Exercise prompt:
Determine how many lines below contain the word "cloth", then write that number by itself.

Task material:
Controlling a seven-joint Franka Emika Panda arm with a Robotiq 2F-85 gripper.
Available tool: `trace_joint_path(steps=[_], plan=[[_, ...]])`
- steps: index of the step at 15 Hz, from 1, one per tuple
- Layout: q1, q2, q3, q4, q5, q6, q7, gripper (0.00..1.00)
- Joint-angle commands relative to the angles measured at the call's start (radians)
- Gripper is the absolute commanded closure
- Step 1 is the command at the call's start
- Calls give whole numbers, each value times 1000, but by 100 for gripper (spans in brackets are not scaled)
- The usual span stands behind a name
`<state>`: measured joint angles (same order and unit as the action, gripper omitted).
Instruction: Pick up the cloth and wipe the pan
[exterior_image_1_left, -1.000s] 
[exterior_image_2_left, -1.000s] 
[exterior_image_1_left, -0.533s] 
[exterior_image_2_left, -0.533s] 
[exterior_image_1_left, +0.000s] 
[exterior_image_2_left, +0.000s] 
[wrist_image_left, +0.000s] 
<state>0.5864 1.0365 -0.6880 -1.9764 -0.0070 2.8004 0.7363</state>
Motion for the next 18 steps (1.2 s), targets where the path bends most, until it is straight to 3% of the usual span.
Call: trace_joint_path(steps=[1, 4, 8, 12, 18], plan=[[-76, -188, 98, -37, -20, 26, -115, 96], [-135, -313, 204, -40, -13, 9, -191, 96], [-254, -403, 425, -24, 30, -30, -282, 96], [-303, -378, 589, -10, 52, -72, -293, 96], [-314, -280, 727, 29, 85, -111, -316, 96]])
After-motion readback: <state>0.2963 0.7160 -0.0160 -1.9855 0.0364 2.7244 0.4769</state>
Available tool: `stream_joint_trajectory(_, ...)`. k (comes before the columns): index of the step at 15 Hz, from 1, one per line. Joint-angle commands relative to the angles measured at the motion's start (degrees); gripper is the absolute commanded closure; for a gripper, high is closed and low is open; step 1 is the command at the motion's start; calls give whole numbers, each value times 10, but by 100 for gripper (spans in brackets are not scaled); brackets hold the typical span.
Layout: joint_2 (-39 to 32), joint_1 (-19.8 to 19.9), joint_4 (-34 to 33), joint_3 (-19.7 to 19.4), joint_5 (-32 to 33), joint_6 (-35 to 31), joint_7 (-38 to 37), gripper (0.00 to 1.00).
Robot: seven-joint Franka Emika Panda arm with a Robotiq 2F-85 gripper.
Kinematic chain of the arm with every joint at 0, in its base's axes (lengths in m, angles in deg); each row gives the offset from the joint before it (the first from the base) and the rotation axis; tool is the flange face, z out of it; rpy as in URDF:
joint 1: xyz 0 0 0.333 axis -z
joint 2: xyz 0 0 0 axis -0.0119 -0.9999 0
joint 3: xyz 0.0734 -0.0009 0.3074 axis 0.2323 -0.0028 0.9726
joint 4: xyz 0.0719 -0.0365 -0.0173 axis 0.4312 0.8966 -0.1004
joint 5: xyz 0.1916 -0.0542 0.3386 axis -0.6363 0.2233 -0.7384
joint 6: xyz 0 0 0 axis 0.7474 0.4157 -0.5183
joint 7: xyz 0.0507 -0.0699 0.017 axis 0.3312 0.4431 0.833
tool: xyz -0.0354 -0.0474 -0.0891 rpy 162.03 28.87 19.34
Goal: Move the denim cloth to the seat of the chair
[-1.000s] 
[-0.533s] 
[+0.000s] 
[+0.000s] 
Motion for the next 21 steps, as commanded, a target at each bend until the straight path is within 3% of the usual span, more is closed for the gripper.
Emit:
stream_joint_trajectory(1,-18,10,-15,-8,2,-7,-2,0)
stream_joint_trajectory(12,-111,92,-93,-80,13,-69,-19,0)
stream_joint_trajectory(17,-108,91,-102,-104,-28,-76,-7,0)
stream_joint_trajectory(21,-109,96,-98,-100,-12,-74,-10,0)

Answer box:
2